Le texte que nous examinons aujourd'hui en deuxième lecture concrétise l'engagement pris dans les deux chambres auprès des victimes et des associations : celui d'écouter enfin celles et ceux qui ont osé hier, ou oseront demain, dénoncer les blessures de leur minorité volée.
Avant tout, je tiens à saluer les travaux de très grande qualité de notre rapporteure Alexandra Louis et son engagement de tous les instants sur ces sujets, mais aussi ceux de la sénatrice Annick Billon et de notre collègue Isabelle Santiago, qui permettent de lever le voile sur un tabou, sur une réalité difficile à accepter : la violence sexuelle, souvent confidentielle, subie par des mineurs mutiques. Plus d'un Français sur dix en auraient été victimes et plus de trois sur dix en auraient eu connaissance.
Je me félicite à cette tribune, mes chers collègues, de nos échanges constructifs en commission et en séance, et vous remercie, monsieur le garde des sceaux, pour ces débats que nous avons menés en confiance pour aboutir à ce texte historique. Historique, car il prévoit de manière claire et intelligible que plus aucun répit ne sera accordé à toute personne qui porte atteinte physiquement et moralement à nos enfants. Historique, car il donne à la minorité une place autonome dans la loi pénale. Le fait, pour un majeur, d'avoir une relation sexuelle, de quelque nature que ce soit et par quelque moyen que ce soit, avec un mineur ne sera plus simplement une circonstance aggravante en cas d'infraction : c'est clairement interdit. Les violences sexuelles sur mineurs auront désormais chacune une incrimination propre ; ces incriminations autonomes et indépendantes devraient permettre de briser les dernières chaînes de la crainte et de la honte qui empêchent ces victimes de parler des faits qu'elles ont subis.

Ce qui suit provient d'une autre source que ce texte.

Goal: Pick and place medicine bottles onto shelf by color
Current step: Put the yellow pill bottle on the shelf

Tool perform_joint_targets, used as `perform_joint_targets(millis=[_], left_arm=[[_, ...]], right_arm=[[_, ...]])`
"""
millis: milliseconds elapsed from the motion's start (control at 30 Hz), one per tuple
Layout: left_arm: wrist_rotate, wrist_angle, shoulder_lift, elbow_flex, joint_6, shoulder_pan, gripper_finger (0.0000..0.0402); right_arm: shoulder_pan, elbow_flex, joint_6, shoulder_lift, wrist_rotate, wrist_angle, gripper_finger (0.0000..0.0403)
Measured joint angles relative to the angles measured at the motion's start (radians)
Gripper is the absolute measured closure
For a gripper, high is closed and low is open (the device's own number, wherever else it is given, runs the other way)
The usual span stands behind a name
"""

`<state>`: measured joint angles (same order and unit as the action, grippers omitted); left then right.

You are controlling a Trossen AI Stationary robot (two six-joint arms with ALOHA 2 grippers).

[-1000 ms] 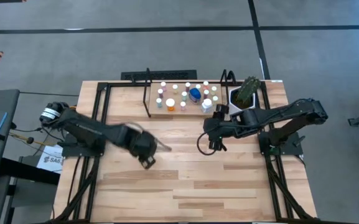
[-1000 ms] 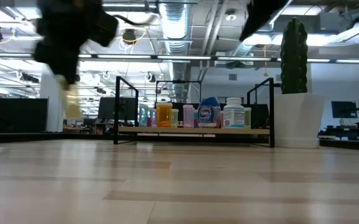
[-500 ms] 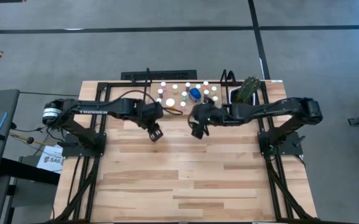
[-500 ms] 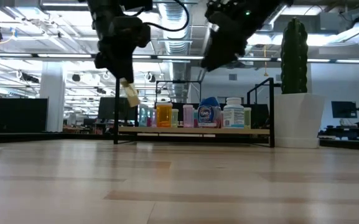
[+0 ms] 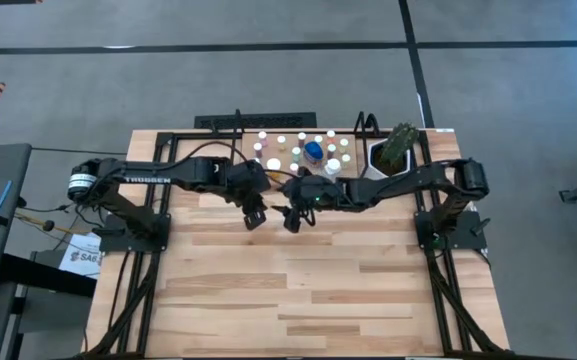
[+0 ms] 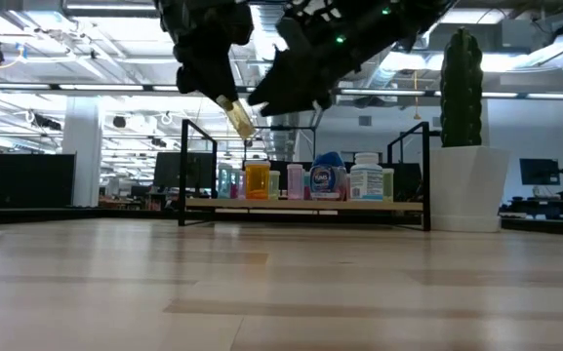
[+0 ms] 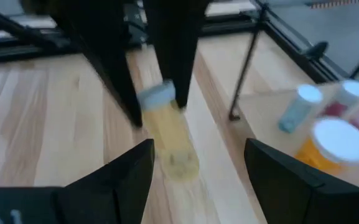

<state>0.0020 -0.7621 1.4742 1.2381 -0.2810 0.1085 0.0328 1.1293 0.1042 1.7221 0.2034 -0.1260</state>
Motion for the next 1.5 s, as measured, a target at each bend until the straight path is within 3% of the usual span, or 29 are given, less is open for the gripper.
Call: perform_joint_targets(millis=[800, 1267, 1500], left_arm=[[-0.064, 0.029, -0.001, 0.0, 0.028, -0.03, 0.0297], [-0.016, 0.087, 0.0, 0.05, 0.057, -0.043, 0.0297], [-0.012, 0.066, 0.0, 0.077, 0.063, -0.062, 0.0297]], right_arm=[[-0.005, 0.042, -0.007, 0.016, -0.053, 0.054, 0.0131], [-0.003, 0.042, -0.009, 0.017, -0.052, 0.043, 0.0131], [-0.004, 0.042, -0.02, 0.018, -0.052, 0.047, 0.0162]])
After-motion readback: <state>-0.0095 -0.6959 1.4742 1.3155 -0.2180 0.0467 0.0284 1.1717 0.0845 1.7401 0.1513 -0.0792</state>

L'incrimination d'inceste tout d'abord : la qualification dorénavant spécifique à ce crime pose des mots sur les maux les plus intimes d'une minorité abîmée par un auteur familier, et sans seuil ni écart d'âge, car elle reconnaît la gravité de l'atteinte à l'aune de la violence et de la rupture du lien de confiance avec ce parent, cet allié qui aurait dû protéger.
L'incrimination du viol ou de l'agression sexuelle sur mineur de 15 ans ensuite : les qualifications de ce crime et de ce délit, totalement déliées des infractions de droit commun, réaffirment la particulière vulnérabilité du mineur. Cette minorité, aujourd'hui circonstance aggravante, qualifiera demain à elle seule le crime ou le délit.
Il était tout aussi important que cette proposition de loi soit garante des amours adolescentes. Je crois que nous avons trouvé le juste équilibre au cours de nos débats en commission et en séance avec l'introduction de l'écart d'âge de cinq ans, y compris, je dois le dire, s'agissant de l'atteinte sexuelle, au terme d'un débat constructif animé par des collègues de notre majorité – je veux ici saluer le travail de notre collègue Pacôme Rupin. Mais je tiens à rappeler que les actes qui ne seraient pas poursuivis sous le chef des nouvelles incriminations sur mineur de 15 ans pourront toujours l'être sous celui de viol ou d'agression sexuelle dans le cadre du droit commun.
Je reviendrai également sur d'autres avancées essentielles de ce texte, à commencer par les nouvelles qualifications à l'encontre de la prostitution de mineurs – je souligne ici encore l'engagement de nos collègues Mustapha Laabid et Ludovic Mendes sur le sujet. Citons aussi les précisions apportées par les sénateurs excluant explicitement tout écart d'âge lorsque l'acte sexuel sera commis en échange d'une rémunération ou d'une promesse de rémunération, de la fourniture d'un avantage en nature ou de la promesse d'un tel avantage. Et puis il y a la création du délit de « sextorsion », issu des travaux remarquables de notre collègue Laetitia Avia, et dont le Sénat a souhaité qu'elle concerne tous les mineurs, et non pas seulement ceux de 15 ans, ce qui conduit à graduer l'échelle des peines encourues.
S'agissant de la prescription dite glissante, la chambre haute n'a procédé à aucune modification des dispositions votées, qui répondent à une attente majeure des associations et des victimes. Elles pourront donc disposer d'un délai de prescription rallongé par celui d'une nouvelle infraction commise par l'auteur sur un autre mineur de 15 ans.
Je conclurai mon propos en vous remerciant de nouveau, monsieur le garde des sceaux, pour votre engagement et le souci de concertation dont vous avez fait preuve au cours des lectures à l'Assemblée nationale et au Sénat en vue d'aboutir à un texte ambitieux et, cela a été dit, historique pour toutes les victimes qui attendaient du législateur qu'il lève leurs craintes de ne pas être entendues, comprises et crues.